■ Task brief: The result should be a verbatim copy of the whole listing.

■ Provided material:
· · · · ·

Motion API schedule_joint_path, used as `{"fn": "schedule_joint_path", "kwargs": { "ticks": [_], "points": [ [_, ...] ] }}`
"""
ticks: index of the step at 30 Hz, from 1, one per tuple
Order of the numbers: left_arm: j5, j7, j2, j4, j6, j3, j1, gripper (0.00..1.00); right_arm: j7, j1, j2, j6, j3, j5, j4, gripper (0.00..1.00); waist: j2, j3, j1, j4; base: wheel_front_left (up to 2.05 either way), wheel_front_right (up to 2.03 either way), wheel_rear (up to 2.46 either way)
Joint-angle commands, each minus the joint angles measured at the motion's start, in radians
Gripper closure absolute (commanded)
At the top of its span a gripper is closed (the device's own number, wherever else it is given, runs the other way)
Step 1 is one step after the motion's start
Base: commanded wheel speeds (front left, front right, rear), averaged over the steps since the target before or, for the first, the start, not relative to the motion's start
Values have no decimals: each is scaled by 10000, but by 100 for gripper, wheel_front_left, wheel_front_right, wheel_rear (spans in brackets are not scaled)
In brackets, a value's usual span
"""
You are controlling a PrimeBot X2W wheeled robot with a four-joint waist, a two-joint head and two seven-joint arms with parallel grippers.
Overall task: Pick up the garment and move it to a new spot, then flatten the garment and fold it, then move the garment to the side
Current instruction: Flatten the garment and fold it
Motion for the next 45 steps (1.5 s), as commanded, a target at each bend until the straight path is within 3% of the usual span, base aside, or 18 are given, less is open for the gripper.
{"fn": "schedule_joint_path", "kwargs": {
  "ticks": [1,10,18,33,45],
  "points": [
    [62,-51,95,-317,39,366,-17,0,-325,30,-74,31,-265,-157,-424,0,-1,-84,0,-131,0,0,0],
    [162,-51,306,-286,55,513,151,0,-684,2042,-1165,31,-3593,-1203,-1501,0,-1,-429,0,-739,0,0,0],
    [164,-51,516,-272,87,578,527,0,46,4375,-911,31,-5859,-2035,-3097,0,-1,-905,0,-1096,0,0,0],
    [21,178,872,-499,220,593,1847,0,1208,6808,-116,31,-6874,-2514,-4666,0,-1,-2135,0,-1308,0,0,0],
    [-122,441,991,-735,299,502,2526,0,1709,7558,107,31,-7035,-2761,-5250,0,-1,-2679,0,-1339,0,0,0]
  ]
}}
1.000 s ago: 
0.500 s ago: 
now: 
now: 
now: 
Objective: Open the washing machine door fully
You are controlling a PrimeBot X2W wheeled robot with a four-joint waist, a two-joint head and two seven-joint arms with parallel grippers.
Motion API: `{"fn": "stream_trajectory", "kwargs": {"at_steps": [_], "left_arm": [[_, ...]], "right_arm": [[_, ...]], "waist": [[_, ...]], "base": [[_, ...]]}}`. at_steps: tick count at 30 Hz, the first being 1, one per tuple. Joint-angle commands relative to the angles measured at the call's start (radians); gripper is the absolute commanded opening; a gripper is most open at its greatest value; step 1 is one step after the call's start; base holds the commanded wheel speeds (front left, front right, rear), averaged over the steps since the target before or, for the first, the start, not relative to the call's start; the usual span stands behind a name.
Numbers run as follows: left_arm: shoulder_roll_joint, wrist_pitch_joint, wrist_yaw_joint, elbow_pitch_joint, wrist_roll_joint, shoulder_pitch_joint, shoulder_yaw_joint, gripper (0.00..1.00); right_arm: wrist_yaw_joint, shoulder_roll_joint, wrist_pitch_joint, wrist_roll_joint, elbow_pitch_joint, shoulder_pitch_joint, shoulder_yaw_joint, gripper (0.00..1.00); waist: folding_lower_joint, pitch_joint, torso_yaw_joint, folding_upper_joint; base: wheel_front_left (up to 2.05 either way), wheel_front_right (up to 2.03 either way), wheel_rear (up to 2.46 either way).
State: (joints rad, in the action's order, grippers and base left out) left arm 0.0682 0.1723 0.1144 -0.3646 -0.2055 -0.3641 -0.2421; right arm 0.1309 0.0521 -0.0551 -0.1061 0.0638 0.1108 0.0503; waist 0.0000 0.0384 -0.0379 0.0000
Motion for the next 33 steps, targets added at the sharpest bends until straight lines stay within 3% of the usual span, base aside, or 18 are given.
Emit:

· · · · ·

■ Your solution:
Motion API schedule_joint_path, used as `{"fn": "schedule_joint_path", "kwargs": { "ticks": [_], "points": [ [_, ...] ] }}`
"""
ticks: index of the step at 30 Hz, from 1, one per tuple
Order of the numbers: left_arm: j5, j7, j2, j4, j6, j3, j1, gripper (0.00..1.00); right_arm: j7, j1, j2, j6, j3, j5, j4, gripper (0.00..1.00); waist: j2, j3, j1, j4; base: wheel_front_left (up to 2.05 either way), wheel_front_right (up to 2.03 either way), wheel_rear (up to 2.46 either way)
Joint-angle commands, each minus the joint angles measured at the motion's start, in radians
Gripper closure absolute (commanded)
At the top of its span a gripper is closed (the device's own number, wherever else it is given, runs the other way)
Step 1 is one step after the motion's start
Base: commanded wheel speeds (front left, front right, rear), averaged over the steps since the target before or, for the first, the start, not relative to the motion's start
Values have no decimals: each is scaled by 10000, but by 100 for gripper, wheel_front_left, wheel_front_right, wheel_rear (spans in brackets are not scaled)
In brackets, a value's usual span
"""
You are controlling a PrimeBot X2W wheeled robot with a four-joint waist, a two-joint head and two seven-joint arms with parallel grippers.
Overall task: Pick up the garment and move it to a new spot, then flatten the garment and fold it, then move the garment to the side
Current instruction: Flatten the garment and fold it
Motion for the next 45 steps (1.5 s), as commanded, a target at each bend until the straight path is within 3% of the usual span, base aside, or 18 are given, less is open for the gripper.
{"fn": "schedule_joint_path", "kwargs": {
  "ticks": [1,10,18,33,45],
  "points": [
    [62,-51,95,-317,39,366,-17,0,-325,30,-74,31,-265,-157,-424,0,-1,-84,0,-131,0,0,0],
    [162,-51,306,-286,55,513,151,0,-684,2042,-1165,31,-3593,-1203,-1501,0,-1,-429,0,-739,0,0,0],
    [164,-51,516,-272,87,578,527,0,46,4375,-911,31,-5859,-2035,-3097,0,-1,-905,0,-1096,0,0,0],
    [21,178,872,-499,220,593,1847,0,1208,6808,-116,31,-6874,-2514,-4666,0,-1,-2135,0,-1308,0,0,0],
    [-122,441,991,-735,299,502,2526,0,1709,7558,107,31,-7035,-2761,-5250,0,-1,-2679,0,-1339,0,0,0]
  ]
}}
1.000 s ago: 
0.500 s ago: 
now: 
now: 
now: 
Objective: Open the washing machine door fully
You are controlling a PrimeBot X2W wheeled robot with a four-joint waist, a two-joint head and two seven-joint arms with parallel grippers.
Motion API: `{"fn": "stream_trajectory", "kwargs": {"at_steps": [_], "left_arm": [[_, ...]], "right_arm": [[_, ...]], "waist": [[_, ...]], "base": [[_, ...]]}}`. at_steps: tick count at 30 Hz, the first being 1, one per tuple. Joint-angle commands relative to the angles measured at the call's start (radians); gripper is the absolute commanded opening; a gripper is most open at its greatest value; step 1 is one step after the call's start; base holds the commanded wheel speeds (front left, front right, rear), averaged over the steps since the target before or, for the first, the start, not relative to the call's start; the usual span stands behind a name.
Numbers run as follows: left_arm: shoulder_roll_joint, wrist_pitch_joint, wrist_yaw_joint, elbow_pitch_joint, wrist_roll_joint, shoulder_pitch_joint, shoulder_yaw_joint, gripper (0.00..1.00); right_arm: wrist_yaw_joint, shoulder_roll_joint, wrist_pitch_joint, wrist_roll_joint, elbow_pitch_joint, shoulder_pitch_joint, shoulder_yaw_joint, gripper (0.00..1.00); waist: folding_lower_joint, pitch_joint, torso_yaw_joint, folding_upper_joint; base: wheel_front_left (up to 2.05 either way), wheel_front_right (up to 2.03 either way), wheel_rear (up to 2.46 either way).
State: (joints rad, in the action's order, grippers and base left out) left arm 0.0682 0.1723 0.1144 -0.3646 -0.2055 -0.3641 -0.2421; right arm 0.1309 0.0521 -0.0551 -0.1061 0.0638 0.1108 0.0503; waist 0.0000 0.0384 -0.0379 0.0000
Motion for the next 33 steps, targets added at the sharpest bends until straight lines stay within 3% of the usual span, base aside, or 18 are given.
Emit:

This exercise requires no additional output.